The Journal of Pediatric Research

Impact of fecal calprotectin measurement for inflammatory bowel disease in children with alarm symptoms []
. Ahead of Print: JPR-99907

Impact of fecal calprotectin measurement for inflammatory bowel disease in children with alarm symptoms

Burcu Güven1, Fatma Issi1, Elif Sağ1, Kurtulus Buruk2, Murat CAKIR1
1Karadeniz Technical University Faculty of Medicine, Department of Pediatric Gastroenterology
2Karadeniz Technical University Faculty of Medicine, Department of Microbiology

INTRODUCTION: Discrimination of inflammatory bowel diseases (IBD) from other gastrointestinal diseases in pediatric patients is highly important and the definitive diagnosis of IBD is established by endoscopic examination. The use of noninvasive methods (clinical symptoms and laboratory tests) allows an early and accurate referral of patients from first step health centers to advanced health centers. We aimed to investigate the effectiveness of fecal calprotectin (FC) in the discrimination of IBD from other gastrointestinal diseases in children.
METHODS: The retrospective study included the patients that underwent FC testing and colonoscopy. Demographic characteristics, alarm symptoms (AS), and abnormal laboratory findings (ALF) were recorded for each patient.
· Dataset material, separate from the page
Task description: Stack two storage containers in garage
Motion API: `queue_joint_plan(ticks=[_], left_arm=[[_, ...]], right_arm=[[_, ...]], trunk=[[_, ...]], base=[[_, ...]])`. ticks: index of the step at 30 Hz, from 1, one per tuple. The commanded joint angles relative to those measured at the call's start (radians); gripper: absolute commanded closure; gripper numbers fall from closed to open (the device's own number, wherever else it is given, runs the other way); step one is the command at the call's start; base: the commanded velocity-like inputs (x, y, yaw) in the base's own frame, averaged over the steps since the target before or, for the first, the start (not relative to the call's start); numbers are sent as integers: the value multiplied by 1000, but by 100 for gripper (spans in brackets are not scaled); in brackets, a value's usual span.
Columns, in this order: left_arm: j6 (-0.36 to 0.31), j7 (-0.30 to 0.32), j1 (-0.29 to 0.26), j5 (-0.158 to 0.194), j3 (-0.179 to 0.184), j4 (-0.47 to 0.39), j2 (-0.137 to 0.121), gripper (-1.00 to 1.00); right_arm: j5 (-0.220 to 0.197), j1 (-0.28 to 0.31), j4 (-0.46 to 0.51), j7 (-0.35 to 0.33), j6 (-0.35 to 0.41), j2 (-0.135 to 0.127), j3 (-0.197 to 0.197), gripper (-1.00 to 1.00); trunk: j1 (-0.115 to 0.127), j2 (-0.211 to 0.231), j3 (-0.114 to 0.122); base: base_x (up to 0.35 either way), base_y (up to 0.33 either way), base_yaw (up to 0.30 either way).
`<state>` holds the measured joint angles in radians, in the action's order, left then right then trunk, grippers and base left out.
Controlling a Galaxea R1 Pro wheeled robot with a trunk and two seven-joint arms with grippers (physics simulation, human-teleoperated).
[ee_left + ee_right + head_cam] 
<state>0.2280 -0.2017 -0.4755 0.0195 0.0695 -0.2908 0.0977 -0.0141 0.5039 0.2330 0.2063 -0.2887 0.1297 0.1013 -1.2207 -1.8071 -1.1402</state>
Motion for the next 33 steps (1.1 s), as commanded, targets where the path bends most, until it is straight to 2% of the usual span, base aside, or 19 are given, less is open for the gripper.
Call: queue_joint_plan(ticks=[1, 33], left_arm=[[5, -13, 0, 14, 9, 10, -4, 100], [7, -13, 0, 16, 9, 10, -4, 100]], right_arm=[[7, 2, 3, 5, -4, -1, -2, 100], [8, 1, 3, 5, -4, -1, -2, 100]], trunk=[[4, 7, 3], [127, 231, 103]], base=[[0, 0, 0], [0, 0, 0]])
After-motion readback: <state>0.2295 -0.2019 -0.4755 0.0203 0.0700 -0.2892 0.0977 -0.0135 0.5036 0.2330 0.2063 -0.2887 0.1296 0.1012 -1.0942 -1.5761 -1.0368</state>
A negative calprotectin result was considered to be less than 50 μg/g, and a second cutoff value for FC was accepted as 150 µg/g. Definitive diagnosis was established by colonoscopy in each patient.
RESULTS: The study included 88 consecutive patients (mean age, 10.2 ± 6.1 years; 51.1% female). Of these, 20 (22.7%) patients were diagnosed with IBD. No significant difference was found between IBD and non-IBD patients with regard to presence of AS except for involuntary weight loss (p=<0.001). The prevalence of increased CRP and hypoalbuminemia was significantly higher in IBD patients (p=0.002 and p=0.026, respectively). FC >50 µg/g (80.0 vs 39.7 %, p=0.044, OR: 6.07, 95% CI 1.83 to 23.42) and >150 µg/g (60.0 vs 16.2 %, p=0.002, OR: 7.78, 95%, CI 1.83 to 20.14) was significantly higher in IBD patients compared to non-IBD patients.AS combined with ALF and FC >150 µg/g had the highest specificity (95.12%).
DISCUSSION AND CONCLUSION: Although primary care clinicians often use AS and laboratory parameters in the discrimination of IBD from non-IBD diseases, FC was found to have a relatively higher diagnostic value.